Out with the old, in with the new
I didn’t know too much about OpenLiteSpeed (“OLS” to its friends) other than that it’s mentioned a bunch in discussions about WordPress hosting—and since SCW runs WordPress, I started to get interested. OLS seemed to get a lot of praise for its integrated caching, especially when WordPress was involved; it was purported to be quite quick compared to Nginx; and, frankly, after five-ish years of admining the same stack, I was interested in changing things up. OpenLiteSpeed it was!Advertisement
The first significant adjustment to deal with was that OLS is primarily configured through an actual GUI, with all the annoying potential issues that brings with it (another port to secure, another password to manage, another public point of entry into the backend, more PHP resources dedicated just to the admin interface). But the GUI was fast, and it mostly exposed the settings that needed exposing. Translating the existing Nginx WordPress configuration into OLS-speak was a good acclimation exercise, and I eventually settled on Cloudflare tunnels as an acceptable method for keeping the admin console hidden away and notionally secure.
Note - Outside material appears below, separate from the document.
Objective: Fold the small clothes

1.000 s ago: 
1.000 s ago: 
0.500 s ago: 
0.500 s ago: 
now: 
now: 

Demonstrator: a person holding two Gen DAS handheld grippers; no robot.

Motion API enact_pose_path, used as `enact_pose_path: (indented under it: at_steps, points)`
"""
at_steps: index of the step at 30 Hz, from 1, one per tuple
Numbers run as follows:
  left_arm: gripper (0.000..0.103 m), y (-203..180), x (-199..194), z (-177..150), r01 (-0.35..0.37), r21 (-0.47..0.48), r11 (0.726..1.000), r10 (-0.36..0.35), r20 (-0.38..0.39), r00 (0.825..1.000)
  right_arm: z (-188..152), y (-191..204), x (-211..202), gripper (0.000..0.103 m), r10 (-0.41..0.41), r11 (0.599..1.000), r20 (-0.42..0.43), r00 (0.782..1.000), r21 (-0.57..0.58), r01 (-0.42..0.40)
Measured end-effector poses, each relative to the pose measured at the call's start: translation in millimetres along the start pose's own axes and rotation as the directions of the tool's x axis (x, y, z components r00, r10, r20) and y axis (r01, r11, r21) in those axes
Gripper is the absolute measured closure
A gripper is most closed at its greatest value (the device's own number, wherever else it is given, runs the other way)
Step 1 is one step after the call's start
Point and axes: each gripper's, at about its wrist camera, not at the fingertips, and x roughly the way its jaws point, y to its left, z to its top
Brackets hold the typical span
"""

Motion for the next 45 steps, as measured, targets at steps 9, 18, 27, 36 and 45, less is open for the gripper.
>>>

The other major adjustment was the OLS LiteSpeed Cache plugin for WordPress, which is the primary tool one uses to configure how WordPress itself interacts with OLS and its built-in cache. It’s a massive plugin with pages and pages of configurable options, many of which are concerned with driving utilization of the Quic.Cloud CDN service (which is operated by LiteSpeed Technology, the company that created OpenLiteSpeed and its for-pay sibling, LiteSpeed).
Getting the most out of WordPress on OLS meant spending some time in the plugin, figuring out which of the options would help and which would hurt. (Perhaps unsurprisingly, there are plenty of ways in there to get oneself into stupid amounts of trouble by being too aggressive with caching.) Fortunately, Space City Weather provides a great testing ground for web servers, being a nicely active site with a very cache-friendly workload, and so I hammered out a starting configuration with which I was reasonably happy and, while speaking the ancient holy words of ritual, flipped the cutover switch. HAProxy, Varnish, and Nginx went silent, and OLS took up the load.
Teething pains, but not many
Within the first day, it became obvious that one of my primary requirements—the Cloudflare WordPress plugin—wasn’t compatible with the LiteSpeed Cache plugin, At least, not fully and not consistently. This was disappointing because without both plugins, weird stuff happens. (The Cloudflare plugin is required because WordPress needs a way to communicate up to Cloudflare what pages and objects to store in and evict out of Cloudflare’s edge cache; the LiteSpeed Cache plugin does the same for OpenLiteSpeed’s on-box cache. Both plugins need to be in play and operational for your site to work normally for non-logged-in visitors.)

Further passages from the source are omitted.